Stored dataset items:
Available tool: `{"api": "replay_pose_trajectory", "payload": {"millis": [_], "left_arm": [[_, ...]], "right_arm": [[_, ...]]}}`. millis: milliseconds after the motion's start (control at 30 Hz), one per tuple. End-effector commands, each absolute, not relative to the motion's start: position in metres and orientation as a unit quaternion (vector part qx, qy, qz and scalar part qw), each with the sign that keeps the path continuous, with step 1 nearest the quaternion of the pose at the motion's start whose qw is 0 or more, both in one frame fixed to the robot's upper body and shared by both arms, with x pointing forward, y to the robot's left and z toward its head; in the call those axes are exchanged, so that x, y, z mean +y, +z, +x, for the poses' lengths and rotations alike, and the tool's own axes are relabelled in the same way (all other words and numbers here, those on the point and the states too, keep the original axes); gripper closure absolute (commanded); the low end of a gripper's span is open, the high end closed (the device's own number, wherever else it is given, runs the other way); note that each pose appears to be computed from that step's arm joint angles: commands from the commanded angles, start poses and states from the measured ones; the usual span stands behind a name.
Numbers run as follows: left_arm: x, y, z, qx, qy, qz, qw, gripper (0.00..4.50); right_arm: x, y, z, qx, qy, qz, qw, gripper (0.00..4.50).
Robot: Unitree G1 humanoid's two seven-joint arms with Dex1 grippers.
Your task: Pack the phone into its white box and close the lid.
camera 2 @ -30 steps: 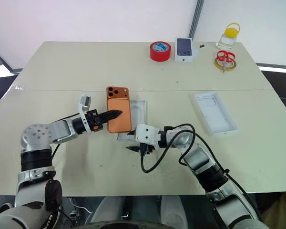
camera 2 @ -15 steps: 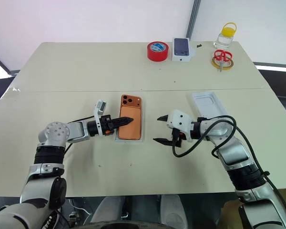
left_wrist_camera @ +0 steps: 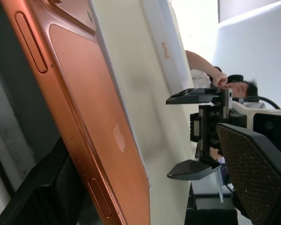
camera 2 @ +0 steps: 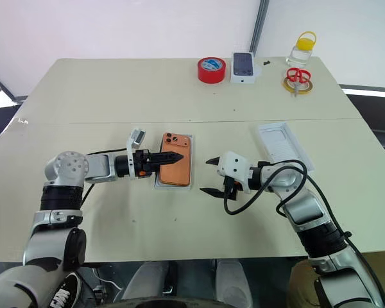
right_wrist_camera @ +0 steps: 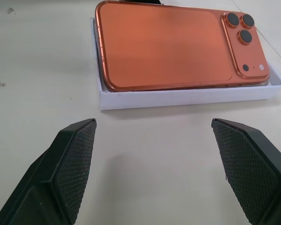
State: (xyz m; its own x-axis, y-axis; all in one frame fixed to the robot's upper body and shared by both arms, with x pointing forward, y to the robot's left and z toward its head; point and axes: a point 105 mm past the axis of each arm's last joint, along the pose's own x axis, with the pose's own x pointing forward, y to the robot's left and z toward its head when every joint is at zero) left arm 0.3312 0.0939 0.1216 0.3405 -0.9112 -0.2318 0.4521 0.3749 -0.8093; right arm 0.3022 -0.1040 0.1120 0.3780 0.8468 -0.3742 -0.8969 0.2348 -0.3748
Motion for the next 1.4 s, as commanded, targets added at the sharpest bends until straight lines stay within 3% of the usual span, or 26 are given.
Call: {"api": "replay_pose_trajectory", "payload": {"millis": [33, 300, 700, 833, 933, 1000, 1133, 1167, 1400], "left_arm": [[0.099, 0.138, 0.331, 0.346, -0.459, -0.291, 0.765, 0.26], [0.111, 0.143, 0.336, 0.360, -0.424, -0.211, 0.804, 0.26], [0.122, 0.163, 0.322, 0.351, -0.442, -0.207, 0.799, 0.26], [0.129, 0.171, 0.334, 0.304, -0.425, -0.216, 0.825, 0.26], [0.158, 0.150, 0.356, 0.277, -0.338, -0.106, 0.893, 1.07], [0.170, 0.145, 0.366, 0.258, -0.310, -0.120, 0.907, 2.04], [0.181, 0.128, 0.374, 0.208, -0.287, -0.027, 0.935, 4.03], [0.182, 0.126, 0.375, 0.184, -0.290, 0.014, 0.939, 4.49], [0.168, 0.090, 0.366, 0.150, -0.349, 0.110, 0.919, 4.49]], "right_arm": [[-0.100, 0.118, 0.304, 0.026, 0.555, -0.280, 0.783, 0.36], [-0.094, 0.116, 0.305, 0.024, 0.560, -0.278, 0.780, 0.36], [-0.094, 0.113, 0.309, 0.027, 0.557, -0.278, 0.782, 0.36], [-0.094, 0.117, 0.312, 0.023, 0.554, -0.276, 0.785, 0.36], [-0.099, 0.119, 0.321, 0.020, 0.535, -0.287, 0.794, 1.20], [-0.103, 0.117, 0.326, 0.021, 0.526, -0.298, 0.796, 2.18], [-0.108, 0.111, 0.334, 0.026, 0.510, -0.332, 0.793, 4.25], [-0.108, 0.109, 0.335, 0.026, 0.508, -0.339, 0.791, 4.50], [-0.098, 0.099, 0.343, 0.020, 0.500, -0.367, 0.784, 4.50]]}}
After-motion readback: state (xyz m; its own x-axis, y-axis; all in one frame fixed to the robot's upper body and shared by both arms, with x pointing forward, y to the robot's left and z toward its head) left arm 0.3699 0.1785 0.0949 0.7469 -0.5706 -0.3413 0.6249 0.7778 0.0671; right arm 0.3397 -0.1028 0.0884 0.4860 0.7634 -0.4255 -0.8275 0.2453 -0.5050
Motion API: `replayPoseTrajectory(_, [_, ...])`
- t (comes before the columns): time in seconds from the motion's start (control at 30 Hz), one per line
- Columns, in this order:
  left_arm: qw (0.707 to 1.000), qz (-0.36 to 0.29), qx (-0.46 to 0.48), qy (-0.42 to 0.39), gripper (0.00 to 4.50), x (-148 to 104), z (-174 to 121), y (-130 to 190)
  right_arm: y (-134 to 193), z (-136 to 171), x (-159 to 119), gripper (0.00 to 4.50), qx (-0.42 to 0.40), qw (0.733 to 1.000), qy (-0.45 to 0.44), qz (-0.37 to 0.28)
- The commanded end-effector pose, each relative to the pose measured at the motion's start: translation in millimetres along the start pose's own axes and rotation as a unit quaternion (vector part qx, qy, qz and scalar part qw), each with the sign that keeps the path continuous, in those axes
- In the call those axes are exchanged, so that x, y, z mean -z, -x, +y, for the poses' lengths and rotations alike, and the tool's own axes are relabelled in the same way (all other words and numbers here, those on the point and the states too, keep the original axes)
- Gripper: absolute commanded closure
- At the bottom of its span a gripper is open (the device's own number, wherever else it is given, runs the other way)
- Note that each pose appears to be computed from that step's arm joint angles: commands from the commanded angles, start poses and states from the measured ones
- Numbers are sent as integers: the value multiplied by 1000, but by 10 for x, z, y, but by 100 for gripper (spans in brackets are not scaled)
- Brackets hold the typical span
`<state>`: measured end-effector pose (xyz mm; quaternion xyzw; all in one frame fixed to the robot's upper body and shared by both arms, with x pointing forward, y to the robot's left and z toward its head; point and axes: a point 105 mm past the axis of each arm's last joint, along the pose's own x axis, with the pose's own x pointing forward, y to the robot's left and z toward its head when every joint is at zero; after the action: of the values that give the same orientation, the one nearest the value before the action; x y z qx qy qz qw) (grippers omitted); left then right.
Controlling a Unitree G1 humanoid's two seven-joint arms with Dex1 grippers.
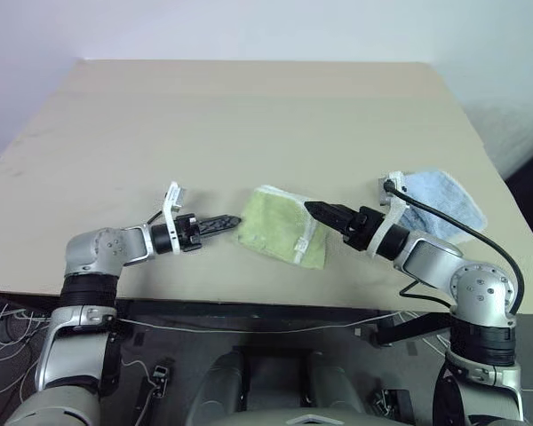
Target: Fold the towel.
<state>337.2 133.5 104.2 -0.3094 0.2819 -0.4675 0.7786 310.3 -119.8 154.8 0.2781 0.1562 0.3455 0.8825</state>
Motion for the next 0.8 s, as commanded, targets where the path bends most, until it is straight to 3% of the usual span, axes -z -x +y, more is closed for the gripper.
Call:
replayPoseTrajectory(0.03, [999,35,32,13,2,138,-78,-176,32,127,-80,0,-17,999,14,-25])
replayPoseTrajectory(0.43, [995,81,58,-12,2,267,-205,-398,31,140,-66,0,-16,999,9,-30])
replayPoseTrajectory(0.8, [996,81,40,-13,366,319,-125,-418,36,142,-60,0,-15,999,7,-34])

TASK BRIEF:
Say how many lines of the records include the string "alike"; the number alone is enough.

OUTPUT OF THE EXERCISE:
2